Exercise instructions:
Find every line below where the string "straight" shows up, and copy those lines.

Available records:

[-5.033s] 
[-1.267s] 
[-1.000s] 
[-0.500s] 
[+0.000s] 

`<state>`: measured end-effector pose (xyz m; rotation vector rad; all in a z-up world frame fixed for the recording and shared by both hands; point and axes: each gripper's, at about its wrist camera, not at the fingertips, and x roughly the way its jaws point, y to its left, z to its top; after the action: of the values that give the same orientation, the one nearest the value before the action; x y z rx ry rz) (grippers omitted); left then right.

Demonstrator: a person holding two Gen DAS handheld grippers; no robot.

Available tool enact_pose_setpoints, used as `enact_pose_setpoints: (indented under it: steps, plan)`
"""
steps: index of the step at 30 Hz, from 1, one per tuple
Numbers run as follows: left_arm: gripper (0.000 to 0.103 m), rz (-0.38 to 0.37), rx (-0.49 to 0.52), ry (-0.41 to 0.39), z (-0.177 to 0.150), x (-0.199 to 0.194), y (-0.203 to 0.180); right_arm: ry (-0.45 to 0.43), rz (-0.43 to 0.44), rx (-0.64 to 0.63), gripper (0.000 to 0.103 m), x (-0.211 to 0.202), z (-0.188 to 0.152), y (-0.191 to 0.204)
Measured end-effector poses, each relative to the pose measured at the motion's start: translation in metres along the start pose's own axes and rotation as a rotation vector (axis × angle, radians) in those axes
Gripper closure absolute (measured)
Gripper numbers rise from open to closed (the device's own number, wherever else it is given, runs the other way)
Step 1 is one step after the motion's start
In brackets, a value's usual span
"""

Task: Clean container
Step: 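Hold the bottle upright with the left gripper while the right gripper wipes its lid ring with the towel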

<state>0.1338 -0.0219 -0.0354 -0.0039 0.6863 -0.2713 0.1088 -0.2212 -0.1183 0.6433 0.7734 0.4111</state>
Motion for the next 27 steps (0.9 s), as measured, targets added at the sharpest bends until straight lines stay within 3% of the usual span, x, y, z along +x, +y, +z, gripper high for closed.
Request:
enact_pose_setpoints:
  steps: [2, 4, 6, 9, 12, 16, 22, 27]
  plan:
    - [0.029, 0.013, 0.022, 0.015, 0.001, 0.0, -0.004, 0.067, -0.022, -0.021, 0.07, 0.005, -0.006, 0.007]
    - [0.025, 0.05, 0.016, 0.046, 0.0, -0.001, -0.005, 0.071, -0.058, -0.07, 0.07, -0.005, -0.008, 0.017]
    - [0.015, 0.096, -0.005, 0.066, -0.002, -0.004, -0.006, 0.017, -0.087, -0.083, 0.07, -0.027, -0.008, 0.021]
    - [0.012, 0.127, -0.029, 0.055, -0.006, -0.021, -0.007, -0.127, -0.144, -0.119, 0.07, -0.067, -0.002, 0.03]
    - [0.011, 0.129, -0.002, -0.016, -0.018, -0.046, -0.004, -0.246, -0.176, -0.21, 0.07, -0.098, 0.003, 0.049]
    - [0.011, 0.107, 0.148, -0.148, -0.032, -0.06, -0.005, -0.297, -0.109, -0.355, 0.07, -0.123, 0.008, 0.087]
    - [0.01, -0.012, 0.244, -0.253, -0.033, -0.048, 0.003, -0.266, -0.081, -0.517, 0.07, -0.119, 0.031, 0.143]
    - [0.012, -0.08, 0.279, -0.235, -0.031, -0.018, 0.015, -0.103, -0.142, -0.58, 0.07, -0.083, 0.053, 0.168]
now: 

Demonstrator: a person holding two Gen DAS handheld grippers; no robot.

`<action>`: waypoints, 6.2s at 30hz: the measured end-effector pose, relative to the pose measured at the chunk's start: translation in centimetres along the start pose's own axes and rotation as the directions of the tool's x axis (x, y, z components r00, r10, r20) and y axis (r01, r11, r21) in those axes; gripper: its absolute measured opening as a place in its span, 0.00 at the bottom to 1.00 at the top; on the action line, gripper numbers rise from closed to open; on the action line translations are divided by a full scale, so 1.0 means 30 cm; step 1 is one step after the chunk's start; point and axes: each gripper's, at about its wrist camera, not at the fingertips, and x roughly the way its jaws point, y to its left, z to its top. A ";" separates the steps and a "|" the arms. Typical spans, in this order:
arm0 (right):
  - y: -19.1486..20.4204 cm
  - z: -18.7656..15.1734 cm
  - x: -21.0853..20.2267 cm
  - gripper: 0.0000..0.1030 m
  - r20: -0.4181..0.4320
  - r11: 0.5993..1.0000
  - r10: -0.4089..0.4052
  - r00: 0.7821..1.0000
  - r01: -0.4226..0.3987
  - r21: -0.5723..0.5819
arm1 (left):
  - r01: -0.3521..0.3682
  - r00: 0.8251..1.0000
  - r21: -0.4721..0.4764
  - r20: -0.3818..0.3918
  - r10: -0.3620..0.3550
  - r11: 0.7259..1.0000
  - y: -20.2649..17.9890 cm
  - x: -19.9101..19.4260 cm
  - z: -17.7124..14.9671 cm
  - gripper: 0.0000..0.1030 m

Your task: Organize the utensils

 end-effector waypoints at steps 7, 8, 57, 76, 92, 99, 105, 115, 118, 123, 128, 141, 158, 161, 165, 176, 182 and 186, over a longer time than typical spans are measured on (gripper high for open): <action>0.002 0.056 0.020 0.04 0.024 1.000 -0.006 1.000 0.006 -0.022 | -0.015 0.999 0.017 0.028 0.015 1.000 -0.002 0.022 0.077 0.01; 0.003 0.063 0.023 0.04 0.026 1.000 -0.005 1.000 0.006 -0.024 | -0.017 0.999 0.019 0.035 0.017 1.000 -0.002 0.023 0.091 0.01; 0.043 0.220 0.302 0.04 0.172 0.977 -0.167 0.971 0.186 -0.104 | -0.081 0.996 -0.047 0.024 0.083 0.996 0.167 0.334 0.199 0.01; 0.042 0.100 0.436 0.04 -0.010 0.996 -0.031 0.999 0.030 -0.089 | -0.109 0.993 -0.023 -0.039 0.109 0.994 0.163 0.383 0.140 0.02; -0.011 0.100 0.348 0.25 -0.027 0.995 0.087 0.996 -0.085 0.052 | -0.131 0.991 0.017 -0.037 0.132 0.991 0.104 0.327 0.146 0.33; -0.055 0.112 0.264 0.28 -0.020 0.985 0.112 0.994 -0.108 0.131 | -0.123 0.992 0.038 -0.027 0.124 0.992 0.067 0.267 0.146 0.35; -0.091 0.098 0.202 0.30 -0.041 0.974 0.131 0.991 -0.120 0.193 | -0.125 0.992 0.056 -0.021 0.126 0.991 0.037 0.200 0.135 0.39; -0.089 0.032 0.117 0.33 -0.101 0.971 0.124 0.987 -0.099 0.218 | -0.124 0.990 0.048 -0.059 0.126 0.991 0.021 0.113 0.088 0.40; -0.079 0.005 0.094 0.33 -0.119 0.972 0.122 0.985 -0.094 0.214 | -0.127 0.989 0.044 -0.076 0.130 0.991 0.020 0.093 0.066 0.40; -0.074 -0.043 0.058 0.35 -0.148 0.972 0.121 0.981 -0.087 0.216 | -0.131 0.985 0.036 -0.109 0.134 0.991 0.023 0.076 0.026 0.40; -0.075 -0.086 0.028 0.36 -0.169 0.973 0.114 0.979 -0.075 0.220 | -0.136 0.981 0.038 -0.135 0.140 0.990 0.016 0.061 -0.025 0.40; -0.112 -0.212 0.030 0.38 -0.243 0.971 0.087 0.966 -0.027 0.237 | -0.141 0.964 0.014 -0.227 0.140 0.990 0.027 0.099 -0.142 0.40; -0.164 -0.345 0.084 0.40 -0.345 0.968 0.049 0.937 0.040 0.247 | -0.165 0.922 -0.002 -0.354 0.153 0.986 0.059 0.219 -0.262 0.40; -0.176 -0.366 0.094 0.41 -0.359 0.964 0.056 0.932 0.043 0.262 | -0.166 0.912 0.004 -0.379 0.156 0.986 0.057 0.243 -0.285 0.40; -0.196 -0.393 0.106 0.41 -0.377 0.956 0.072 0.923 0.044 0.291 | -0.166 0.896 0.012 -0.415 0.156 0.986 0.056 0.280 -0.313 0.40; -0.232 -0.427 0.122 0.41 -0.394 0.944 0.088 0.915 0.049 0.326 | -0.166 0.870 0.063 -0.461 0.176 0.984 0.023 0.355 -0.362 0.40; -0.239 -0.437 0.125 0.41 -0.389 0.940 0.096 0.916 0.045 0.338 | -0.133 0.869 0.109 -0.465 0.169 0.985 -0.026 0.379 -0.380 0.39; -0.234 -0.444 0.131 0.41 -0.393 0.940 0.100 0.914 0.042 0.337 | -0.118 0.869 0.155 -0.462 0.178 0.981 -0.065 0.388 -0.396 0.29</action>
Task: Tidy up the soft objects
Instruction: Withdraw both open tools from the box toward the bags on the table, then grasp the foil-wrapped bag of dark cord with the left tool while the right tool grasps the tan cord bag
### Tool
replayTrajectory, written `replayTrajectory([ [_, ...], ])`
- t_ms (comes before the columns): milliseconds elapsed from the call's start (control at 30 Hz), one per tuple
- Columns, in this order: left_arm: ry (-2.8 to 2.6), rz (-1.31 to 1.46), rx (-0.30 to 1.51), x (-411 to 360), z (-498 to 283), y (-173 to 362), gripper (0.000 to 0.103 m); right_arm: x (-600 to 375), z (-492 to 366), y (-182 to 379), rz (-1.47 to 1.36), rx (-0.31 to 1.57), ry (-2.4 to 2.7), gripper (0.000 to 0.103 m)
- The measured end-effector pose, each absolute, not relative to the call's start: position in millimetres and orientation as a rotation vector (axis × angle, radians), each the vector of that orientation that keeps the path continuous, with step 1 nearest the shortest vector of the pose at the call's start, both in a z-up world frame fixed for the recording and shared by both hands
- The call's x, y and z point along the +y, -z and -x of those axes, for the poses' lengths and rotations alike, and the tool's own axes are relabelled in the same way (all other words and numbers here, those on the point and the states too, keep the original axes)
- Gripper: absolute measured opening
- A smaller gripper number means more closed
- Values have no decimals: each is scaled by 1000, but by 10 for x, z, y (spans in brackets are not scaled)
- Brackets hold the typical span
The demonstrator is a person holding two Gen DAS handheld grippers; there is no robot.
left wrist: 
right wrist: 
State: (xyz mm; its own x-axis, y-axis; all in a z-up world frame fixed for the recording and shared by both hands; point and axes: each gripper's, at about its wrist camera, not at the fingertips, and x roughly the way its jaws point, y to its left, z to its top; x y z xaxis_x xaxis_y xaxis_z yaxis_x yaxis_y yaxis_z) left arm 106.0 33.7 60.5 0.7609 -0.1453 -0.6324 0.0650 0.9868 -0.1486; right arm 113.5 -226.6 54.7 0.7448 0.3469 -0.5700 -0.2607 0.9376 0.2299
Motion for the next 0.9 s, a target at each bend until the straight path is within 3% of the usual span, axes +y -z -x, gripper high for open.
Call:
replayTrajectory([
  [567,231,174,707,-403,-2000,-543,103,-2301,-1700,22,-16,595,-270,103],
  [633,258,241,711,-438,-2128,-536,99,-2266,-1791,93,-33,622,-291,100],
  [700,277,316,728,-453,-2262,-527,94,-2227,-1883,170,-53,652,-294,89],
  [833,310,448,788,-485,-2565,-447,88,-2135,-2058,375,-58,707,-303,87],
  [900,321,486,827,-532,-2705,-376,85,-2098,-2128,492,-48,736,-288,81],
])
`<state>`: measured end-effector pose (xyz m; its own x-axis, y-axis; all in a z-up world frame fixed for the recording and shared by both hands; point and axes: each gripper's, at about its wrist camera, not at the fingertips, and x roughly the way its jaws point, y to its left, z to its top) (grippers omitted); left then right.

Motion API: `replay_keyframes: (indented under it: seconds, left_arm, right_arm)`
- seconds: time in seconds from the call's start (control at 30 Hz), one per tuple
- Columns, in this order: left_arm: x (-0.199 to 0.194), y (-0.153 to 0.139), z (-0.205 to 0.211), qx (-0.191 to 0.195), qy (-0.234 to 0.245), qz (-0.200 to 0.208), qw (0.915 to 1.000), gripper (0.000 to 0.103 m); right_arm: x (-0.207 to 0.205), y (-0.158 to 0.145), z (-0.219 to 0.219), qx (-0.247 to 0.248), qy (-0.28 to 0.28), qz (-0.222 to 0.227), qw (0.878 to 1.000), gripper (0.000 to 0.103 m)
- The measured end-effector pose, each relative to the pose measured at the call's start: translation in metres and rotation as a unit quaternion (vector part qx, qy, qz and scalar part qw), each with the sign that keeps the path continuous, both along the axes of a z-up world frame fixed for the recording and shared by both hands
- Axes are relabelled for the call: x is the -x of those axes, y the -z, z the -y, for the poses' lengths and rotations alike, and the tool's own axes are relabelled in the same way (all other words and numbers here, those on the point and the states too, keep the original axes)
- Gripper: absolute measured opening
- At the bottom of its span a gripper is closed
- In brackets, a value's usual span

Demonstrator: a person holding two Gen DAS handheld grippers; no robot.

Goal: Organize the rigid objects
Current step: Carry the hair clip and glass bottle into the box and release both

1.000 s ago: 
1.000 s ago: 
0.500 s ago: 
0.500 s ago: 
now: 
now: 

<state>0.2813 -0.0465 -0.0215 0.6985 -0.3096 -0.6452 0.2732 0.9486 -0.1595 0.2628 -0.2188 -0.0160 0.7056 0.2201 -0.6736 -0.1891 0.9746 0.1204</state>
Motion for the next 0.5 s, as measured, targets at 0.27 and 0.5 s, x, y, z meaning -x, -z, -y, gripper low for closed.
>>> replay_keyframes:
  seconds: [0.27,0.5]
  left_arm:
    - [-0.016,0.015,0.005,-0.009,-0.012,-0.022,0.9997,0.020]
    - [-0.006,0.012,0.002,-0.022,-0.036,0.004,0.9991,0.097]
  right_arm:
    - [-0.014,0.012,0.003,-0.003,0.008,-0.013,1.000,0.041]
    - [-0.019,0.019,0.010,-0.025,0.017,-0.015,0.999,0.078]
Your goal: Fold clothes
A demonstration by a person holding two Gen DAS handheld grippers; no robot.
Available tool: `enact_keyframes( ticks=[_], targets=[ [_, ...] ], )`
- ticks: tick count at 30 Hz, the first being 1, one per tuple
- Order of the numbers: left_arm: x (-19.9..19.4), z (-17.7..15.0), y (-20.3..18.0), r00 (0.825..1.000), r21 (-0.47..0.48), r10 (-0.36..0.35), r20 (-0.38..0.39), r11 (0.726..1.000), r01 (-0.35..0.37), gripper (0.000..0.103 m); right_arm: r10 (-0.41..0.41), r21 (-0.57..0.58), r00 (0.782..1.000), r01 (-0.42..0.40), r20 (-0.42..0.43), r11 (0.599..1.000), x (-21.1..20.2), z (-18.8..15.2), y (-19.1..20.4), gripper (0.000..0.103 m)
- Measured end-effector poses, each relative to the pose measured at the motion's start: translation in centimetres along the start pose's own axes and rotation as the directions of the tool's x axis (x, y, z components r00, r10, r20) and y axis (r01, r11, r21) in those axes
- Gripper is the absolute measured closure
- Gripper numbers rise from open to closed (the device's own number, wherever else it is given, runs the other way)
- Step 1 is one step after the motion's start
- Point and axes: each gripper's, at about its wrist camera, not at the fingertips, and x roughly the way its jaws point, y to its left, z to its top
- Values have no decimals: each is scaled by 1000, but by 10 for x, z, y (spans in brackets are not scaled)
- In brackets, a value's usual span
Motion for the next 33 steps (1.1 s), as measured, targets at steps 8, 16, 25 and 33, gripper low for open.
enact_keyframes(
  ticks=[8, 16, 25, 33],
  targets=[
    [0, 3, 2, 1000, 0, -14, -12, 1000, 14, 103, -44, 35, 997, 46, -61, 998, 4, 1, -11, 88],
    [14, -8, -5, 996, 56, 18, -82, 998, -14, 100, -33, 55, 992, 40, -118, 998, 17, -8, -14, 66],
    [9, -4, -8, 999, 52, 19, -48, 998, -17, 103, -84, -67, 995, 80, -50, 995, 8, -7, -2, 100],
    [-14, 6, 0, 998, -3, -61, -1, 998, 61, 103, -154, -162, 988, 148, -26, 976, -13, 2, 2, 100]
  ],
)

Solution:
Motion for the next 27 steps (0.9 s), as measured, targets added at the sharpest bends until straight lines stay within 3% of the usual span, x, y, z along +x, +y, +z, gripper high for closed.
Motion for the next 0.9 s, a target at each bend until the straight path is within 3% of the usual span, axes +y -z -x, gripper high for open.

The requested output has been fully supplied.